13-12-2018
Porque sin buscarte te ando encontrando por todos lados, principalmente cuando cierro los ojos.
Julio Cortázar
No, claro, no sé exactamente cuándo pasó. Tal vez fue progresivo y no me dí cuenta. Pero un día ya no estabas...
No sé cuándo fue. A pesar de que puedo imaginarlo, sólo sé que un día llegué y no te encontré. Un día cualquiera. Un día de peleas con mi socio por los mismos temas de siempre, de tripas revueltas por las cosas que veía que pasan en este mundo cuando almorzaba mirando las noticias en la tele, un día más de preocupaciones económicas, de números que no cierran, de incertidumbres con relación al futuro.
Un día más de hastío, de cansancio, de piernas pesadas al regresar a casa.
Ese día te habías ido.
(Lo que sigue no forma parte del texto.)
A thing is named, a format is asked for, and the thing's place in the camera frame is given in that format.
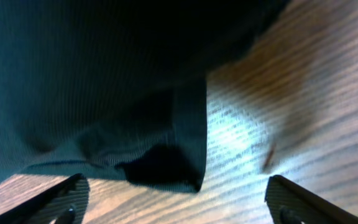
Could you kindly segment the black t-shirt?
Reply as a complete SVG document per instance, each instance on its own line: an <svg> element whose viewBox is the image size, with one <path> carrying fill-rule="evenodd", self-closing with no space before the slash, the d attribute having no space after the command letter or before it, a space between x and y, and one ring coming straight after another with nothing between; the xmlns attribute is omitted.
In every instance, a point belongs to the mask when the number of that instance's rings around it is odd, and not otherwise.
<svg viewBox="0 0 358 224"><path fill-rule="evenodd" d="M196 193L206 74L286 1L0 1L0 183L27 172Z"/></svg>

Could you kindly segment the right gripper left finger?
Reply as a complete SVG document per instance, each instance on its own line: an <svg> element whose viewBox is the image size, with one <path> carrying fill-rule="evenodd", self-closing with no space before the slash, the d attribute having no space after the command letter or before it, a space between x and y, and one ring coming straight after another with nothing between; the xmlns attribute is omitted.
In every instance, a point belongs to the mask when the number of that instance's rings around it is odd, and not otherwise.
<svg viewBox="0 0 358 224"><path fill-rule="evenodd" d="M0 215L0 224L82 224L90 186L83 174L63 182Z"/></svg>

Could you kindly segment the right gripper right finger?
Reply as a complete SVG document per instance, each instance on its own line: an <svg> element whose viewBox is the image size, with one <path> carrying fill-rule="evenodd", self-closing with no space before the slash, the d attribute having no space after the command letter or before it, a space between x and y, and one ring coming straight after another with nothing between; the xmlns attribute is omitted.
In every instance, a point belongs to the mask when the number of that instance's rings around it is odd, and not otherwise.
<svg viewBox="0 0 358 224"><path fill-rule="evenodd" d="M281 175L269 177L265 192L274 224L358 224L358 217Z"/></svg>

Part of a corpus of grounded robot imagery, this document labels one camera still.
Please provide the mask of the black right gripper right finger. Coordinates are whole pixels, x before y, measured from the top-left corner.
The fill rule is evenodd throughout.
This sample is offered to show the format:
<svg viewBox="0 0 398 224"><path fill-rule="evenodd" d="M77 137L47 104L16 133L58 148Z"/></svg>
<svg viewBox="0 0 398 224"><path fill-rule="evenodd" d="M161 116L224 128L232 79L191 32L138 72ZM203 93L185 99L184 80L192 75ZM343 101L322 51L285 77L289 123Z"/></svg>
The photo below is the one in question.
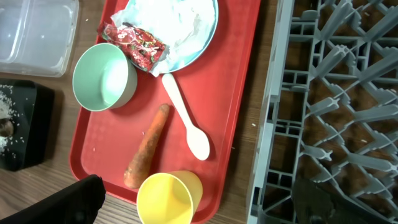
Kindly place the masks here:
<svg viewBox="0 0 398 224"><path fill-rule="evenodd" d="M296 179L292 201L299 224L382 224L382 218L308 179Z"/></svg>

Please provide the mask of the brown mushroom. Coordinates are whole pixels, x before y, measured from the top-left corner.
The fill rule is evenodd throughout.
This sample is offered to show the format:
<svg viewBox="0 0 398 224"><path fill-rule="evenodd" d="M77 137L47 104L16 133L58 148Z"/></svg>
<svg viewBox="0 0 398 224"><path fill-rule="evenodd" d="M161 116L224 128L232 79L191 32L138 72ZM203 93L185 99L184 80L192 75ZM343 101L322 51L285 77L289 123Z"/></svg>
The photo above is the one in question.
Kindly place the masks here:
<svg viewBox="0 0 398 224"><path fill-rule="evenodd" d="M14 134L14 126L10 119L1 118L0 119L0 136L9 137Z"/></svg>

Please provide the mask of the orange carrot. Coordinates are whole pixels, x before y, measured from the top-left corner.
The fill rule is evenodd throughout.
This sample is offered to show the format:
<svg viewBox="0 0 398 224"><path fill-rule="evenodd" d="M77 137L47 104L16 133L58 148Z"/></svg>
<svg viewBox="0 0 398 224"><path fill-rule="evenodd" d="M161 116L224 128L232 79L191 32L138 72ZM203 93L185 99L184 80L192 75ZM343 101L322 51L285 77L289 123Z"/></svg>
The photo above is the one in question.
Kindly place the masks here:
<svg viewBox="0 0 398 224"><path fill-rule="evenodd" d="M148 178L152 159L169 116L169 111L170 106L162 104L156 112L137 152L124 172L123 181L127 187L138 189Z"/></svg>

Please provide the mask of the red snack wrapper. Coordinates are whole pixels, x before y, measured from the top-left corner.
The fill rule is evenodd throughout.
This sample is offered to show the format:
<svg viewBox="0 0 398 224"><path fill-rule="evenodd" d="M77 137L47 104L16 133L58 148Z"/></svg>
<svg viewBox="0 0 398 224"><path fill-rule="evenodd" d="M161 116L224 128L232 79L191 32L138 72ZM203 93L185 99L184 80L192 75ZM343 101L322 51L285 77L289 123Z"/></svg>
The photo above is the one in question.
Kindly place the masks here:
<svg viewBox="0 0 398 224"><path fill-rule="evenodd" d="M161 58L166 45L151 33L128 22L119 27L103 22L97 29L104 40L119 47L134 65L149 72Z"/></svg>

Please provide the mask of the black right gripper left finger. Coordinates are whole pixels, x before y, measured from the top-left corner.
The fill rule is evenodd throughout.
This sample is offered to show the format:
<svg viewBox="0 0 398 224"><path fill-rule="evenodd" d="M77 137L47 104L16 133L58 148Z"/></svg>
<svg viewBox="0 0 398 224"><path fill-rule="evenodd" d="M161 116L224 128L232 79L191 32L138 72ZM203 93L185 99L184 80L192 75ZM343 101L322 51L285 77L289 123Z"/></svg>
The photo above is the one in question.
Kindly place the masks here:
<svg viewBox="0 0 398 224"><path fill-rule="evenodd" d="M101 177L89 175L63 190L1 220L1 224L93 224L106 189Z"/></svg>

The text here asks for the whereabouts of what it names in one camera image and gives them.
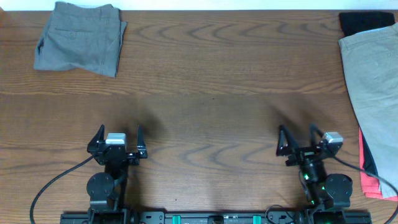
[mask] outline light gray cloth
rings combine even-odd
[[[87,9],[56,2],[35,49],[34,69],[83,68],[115,77],[126,26],[110,4]]]
[[[339,40],[349,98],[377,172],[398,188],[398,24]],[[383,197],[395,192],[380,182]]]

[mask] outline folded cloth
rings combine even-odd
[[[359,129],[359,166],[362,167],[364,164],[364,145],[363,145],[363,135],[361,129]],[[374,177],[370,177],[366,175],[364,172],[361,172],[361,186],[362,192],[365,193],[365,197],[369,198],[379,198],[386,200],[393,200],[398,202],[398,197],[388,197],[384,198],[379,190],[379,180]]]
[[[398,188],[398,24],[339,40],[346,85],[377,173]],[[381,182],[383,197],[396,193]]]
[[[341,12],[338,17],[346,37],[366,30],[392,26],[395,23],[391,12]]]
[[[110,4],[87,9],[56,2],[35,49],[34,69],[83,68],[115,77],[126,26]]]

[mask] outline white wall
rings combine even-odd
[[[5,11],[52,10],[51,0],[0,0]],[[398,0],[69,0],[77,5],[112,4],[122,10],[398,9]]]

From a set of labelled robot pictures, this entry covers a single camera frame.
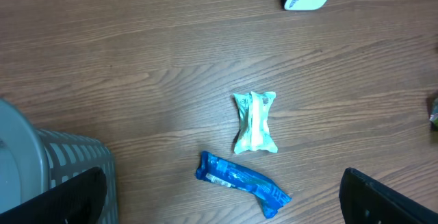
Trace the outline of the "green gummy candy bag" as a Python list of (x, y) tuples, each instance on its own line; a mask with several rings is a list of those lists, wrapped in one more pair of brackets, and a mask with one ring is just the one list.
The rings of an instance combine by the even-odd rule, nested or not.
[(431, 105), (430, 117), (429, 117), (430, 124), (432, 125), (432, 127), (434, 129), (437, 129), (437, 126), (438, 126), (438, 124), (437, 124), (438, 110), (437, 109), (438, 109), (438, 103), (437, 103), (437, 98), (435, 98), (432, 102), (432, 105)]

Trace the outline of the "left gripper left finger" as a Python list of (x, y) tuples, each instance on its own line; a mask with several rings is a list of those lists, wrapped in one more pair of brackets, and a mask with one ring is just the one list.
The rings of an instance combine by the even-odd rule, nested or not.
[(2, 213), (1, 224), (96, 223), (106, 196), (106, 176), (93, 167)]

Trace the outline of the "teal white candy packet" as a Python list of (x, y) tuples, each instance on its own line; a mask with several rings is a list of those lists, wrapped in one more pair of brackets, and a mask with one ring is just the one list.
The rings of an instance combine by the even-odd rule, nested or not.
[(268, 115), (276, 98), (275, 92), (246, 94), (234, 93), (240, 120), (240, 130), (234, 153), (245, 151), (268, 151), (277, 153), (278, 147), (274, 143), (268, 127)]

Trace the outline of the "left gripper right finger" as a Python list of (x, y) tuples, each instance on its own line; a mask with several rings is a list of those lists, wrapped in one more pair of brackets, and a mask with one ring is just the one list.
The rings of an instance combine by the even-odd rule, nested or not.
[(437, 213), (354, 168), (344, 171), (339, 201), (346, 224), (437, 224)]

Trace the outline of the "blue snack packet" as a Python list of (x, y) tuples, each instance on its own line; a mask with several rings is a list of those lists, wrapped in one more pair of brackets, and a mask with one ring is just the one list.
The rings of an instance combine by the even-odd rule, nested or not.
[(201, 160), (195, 176), (199, 180), (254, 195), (258, 198), (263, 215), (267, 219), (272, 219), (292, 200), (269, 177), (208, 151), (201, 152)]
Y no sabía cuándo había pasado ni cómo. Ni siquiera podía comprender muy bien por qué.
Sólo sé que no estabas. Ya no. Te había perdido.
Y te busqué por semanas.
Porque lo más difícil de comprender no era tu ausencia.
Dos tazas de café con leche a la mañana, servidas en los mismos lugares que siempre estaban. La panera con las tostadas ahí, calentitas, recién hechas. El pote de Finlandia y el frasco de mermelada artesanal que compré en el laburo también ahí, con las tapas apoyadas en la mesa, boca arriba, y los cuchillitos para untar apoyados sobre ellas.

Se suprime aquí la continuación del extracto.